J & S hand-sort the Shetland coloured wool to separate the different qualities of wool that can be found in a single fleece (and is looking at ways of sorting the white wool, as hand-sorted wool commands higher prices).

The coarser “guard hair” can be found in a fleece that will have the softer finer wool at the neck and shoulders. The two have to be separated to avoid an “itchy” handle to the finished product. The coarser wool historically was almost worthless and kept coloured wool prices down. This meant there was no incentive to keep native coloured sheep breeds.

But this situation has changed in recent years – the rougher heavier wool guard hair, which there was previously “no home for”, is now used for carpeting. This means that all the fleece is used. The carpeting is made in Yorkshire but Mr Henry hopes to get a whipping machine to sew and bind the edges of runners and rugs.

He said: “All these new products plus carpets, are part of our Real Shetland marketing strategy, which we have been working on for a few years now and are still developing even more new products. All this endeavour is starting to pay dividends, both to us, the college, and most important, the wool producer.”

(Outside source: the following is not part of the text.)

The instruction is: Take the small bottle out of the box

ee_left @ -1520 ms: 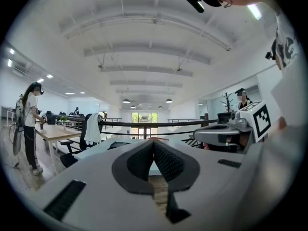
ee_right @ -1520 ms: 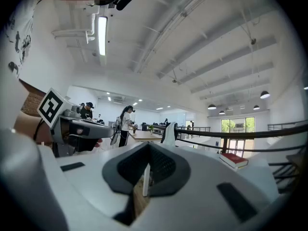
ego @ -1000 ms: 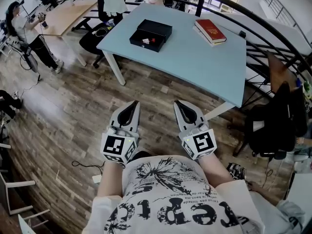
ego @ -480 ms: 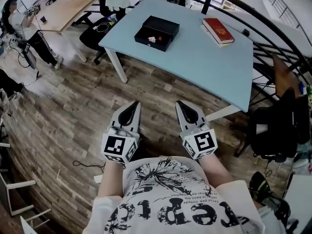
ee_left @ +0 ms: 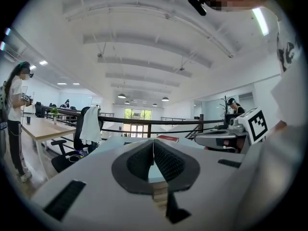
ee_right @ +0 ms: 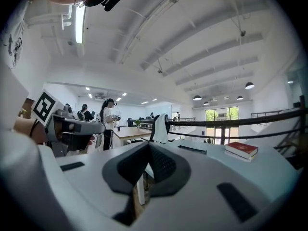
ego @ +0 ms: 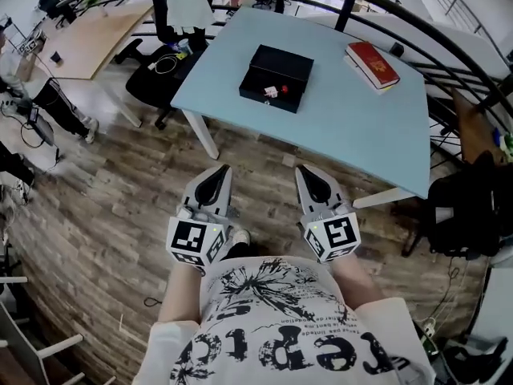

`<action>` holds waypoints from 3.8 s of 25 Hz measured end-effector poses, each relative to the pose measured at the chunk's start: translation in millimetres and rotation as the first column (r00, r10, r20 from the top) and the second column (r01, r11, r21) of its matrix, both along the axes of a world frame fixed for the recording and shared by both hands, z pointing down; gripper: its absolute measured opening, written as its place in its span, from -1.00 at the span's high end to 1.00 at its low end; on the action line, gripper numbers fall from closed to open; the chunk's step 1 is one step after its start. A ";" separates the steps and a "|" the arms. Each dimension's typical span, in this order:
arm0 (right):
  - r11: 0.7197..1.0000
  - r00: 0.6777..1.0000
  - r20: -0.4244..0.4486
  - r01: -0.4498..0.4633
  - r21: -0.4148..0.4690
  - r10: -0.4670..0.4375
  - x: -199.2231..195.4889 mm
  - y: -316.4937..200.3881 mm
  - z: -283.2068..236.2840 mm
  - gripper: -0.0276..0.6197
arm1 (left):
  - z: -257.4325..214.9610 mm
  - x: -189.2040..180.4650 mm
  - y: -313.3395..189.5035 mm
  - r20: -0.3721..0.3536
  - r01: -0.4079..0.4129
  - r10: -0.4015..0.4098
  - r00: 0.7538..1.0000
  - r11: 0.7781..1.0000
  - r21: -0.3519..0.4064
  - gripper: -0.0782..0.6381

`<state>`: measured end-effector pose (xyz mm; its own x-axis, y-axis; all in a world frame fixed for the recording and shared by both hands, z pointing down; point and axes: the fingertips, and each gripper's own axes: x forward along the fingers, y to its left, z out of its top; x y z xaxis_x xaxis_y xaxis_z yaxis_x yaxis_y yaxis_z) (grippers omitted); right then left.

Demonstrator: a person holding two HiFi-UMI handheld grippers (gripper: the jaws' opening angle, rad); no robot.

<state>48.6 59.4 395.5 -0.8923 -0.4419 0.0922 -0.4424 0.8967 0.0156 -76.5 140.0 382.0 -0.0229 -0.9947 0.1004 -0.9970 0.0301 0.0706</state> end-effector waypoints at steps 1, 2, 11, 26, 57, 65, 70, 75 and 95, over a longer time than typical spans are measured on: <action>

J & S Shetland Wool Brokers handle wool from approximately 750 producers which represents well over 80 per cent of the local clip.

Mr Henry said: “We can assure local wool producers we are working hard to increase their wool returns and hopefully to endeavour to hold and increase these prices in future years.

“We require the Shetland wool producers’ support and need all the wool we can purchase to service all our demands for Shetland wool.”

The company’s primary responsibility is to the Shetland wool producer, he said, and assured them: “We are doing everything we can and need as much as we can possibly buy.”